Aim of the task: Look through the data below. Show each line where the string "green" occurs.

Dataset records
——

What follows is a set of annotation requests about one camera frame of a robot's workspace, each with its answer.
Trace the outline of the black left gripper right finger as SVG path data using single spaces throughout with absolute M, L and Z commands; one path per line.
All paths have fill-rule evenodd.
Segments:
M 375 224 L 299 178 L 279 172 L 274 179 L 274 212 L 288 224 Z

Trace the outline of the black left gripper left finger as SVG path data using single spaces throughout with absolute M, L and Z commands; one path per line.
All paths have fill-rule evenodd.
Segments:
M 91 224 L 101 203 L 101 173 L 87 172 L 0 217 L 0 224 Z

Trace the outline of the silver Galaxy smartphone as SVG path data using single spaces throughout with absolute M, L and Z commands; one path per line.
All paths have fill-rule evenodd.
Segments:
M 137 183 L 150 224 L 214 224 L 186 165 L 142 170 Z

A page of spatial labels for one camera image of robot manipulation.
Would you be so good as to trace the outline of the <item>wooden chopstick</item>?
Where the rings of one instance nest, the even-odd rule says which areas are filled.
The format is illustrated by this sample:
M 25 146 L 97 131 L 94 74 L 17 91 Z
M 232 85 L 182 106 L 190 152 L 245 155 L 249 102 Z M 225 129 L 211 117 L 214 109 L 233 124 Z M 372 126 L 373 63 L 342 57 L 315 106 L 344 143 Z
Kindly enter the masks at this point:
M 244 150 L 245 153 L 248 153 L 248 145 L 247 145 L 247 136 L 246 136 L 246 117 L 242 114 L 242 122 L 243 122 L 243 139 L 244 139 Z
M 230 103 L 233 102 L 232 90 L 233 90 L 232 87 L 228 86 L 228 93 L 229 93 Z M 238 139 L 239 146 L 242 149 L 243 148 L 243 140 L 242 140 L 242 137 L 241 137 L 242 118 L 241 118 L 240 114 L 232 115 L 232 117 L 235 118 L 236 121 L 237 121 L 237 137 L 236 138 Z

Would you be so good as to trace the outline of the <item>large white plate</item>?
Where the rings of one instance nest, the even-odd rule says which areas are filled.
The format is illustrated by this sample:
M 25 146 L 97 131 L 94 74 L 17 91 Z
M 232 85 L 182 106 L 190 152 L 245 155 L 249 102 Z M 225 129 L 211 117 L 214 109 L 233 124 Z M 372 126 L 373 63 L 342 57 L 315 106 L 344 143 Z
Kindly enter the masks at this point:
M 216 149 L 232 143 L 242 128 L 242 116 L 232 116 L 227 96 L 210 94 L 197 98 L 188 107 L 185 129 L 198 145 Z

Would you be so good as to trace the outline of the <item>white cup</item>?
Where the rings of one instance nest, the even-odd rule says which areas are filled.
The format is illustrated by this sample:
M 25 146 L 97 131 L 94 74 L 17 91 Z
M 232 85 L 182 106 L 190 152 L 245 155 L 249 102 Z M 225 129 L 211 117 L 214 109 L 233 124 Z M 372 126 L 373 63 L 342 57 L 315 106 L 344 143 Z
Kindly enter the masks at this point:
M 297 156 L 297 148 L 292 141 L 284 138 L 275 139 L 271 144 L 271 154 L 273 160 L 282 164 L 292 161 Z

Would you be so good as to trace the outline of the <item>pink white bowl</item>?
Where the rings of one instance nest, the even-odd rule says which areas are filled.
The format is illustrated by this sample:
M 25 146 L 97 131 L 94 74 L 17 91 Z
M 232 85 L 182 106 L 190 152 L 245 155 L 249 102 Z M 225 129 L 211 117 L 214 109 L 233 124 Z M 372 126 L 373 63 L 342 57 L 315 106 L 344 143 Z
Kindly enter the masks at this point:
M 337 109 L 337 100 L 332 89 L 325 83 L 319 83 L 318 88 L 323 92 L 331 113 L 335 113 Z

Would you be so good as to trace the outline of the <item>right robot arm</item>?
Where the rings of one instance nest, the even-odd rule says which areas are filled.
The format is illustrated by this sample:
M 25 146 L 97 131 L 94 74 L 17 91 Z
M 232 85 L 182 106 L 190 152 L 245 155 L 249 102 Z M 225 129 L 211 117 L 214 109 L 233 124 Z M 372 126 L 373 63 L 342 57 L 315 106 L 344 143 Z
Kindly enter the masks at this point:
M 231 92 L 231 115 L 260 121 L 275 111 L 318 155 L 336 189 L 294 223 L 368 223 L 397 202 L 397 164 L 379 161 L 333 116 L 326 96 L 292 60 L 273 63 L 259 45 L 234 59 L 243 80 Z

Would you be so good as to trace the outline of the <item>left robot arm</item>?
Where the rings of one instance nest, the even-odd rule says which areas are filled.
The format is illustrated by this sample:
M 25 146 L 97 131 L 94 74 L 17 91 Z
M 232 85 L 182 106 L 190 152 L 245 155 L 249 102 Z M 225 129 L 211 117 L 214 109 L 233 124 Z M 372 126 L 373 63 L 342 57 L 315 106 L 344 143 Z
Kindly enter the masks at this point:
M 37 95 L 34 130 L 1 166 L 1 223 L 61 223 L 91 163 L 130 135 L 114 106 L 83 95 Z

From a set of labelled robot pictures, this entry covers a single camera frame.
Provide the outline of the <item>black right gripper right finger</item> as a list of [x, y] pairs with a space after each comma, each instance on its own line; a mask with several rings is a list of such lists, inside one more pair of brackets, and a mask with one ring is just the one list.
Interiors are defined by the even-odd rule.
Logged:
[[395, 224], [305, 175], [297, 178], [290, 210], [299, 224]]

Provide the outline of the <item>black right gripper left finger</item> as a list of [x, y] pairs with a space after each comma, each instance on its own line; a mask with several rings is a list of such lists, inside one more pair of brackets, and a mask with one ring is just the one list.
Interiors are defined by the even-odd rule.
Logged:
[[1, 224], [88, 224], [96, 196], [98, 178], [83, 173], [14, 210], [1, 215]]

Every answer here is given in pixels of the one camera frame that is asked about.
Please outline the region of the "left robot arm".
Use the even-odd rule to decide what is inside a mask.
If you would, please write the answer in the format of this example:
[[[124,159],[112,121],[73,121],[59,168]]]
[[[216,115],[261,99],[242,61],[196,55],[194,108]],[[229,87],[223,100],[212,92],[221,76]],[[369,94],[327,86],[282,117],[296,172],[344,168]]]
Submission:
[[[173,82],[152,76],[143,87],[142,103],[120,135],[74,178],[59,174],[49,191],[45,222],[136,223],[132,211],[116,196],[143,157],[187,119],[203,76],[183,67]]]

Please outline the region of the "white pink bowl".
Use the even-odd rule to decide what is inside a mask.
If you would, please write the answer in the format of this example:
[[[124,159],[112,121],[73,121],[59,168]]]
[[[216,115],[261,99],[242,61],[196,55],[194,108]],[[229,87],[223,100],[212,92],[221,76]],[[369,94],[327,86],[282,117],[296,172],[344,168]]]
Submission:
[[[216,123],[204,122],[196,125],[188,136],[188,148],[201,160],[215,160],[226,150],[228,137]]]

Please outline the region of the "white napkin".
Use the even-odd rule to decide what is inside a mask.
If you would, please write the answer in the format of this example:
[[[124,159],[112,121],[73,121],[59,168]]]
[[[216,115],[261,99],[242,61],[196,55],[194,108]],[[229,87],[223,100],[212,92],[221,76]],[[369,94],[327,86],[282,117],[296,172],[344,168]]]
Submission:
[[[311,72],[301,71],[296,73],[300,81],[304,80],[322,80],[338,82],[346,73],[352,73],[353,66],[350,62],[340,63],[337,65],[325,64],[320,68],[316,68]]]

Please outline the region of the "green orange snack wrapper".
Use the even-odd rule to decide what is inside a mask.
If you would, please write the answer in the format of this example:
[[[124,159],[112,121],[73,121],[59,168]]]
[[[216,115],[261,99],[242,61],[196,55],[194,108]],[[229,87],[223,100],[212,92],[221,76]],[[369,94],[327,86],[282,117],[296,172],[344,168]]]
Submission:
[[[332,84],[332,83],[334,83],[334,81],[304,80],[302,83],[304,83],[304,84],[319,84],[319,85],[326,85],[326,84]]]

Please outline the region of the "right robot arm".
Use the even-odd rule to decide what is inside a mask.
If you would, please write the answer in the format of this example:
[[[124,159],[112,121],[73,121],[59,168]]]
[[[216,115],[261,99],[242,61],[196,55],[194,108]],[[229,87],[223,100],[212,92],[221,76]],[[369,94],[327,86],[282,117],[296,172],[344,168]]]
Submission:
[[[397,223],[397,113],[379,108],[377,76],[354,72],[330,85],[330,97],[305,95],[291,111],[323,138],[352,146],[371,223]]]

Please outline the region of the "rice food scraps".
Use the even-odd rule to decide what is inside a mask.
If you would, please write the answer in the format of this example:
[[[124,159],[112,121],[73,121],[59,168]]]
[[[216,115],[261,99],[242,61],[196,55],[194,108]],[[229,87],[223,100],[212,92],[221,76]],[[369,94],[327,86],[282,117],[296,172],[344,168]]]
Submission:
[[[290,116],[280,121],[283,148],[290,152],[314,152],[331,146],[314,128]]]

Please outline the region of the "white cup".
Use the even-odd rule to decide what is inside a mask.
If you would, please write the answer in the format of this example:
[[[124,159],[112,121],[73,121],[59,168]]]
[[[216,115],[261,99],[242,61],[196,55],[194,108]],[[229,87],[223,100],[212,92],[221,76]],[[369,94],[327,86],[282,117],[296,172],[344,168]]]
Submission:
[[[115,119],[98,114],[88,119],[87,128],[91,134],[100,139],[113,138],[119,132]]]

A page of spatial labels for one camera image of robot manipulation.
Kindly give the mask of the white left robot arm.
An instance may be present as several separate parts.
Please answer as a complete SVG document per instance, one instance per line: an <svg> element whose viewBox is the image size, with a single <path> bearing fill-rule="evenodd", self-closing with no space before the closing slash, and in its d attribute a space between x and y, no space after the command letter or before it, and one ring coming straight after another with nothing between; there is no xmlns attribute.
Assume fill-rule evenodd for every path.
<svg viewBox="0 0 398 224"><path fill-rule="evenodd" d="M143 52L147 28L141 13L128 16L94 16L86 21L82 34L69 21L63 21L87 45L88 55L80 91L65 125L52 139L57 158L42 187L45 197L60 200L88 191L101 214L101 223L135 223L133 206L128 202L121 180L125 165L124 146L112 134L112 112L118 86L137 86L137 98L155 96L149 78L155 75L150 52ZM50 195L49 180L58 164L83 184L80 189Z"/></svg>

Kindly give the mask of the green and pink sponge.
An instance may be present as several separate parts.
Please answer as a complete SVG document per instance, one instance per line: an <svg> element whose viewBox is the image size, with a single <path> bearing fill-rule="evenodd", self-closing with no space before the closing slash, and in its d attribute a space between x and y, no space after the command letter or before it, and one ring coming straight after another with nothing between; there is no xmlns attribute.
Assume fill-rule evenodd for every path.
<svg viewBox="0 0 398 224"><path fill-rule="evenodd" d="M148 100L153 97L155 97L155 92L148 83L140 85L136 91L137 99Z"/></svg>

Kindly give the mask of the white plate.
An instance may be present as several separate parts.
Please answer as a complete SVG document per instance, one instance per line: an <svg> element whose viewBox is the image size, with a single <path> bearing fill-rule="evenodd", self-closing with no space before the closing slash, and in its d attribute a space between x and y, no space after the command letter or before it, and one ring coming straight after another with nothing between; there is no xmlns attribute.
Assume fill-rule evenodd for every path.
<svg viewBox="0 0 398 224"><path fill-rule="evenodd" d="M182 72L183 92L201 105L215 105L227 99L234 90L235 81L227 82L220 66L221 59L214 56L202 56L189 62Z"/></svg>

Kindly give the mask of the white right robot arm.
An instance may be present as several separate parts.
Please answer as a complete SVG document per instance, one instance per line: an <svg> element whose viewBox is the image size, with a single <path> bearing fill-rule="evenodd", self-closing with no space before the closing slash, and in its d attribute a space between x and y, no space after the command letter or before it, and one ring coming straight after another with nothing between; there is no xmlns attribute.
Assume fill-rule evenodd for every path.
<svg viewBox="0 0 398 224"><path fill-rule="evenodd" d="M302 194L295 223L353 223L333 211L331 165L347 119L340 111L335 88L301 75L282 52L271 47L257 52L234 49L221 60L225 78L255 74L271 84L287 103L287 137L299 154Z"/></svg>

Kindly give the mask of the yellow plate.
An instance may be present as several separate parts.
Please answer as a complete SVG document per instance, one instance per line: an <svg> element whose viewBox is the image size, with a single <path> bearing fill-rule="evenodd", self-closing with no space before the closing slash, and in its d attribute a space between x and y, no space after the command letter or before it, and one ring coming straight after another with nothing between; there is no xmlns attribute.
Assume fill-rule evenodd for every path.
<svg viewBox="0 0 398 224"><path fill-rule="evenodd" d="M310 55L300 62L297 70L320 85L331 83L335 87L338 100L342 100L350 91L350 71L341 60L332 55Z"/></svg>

——

Result:
Please outline the region of the "green orange snack wrapper".
Kindly give the mask of the green and pink sponge.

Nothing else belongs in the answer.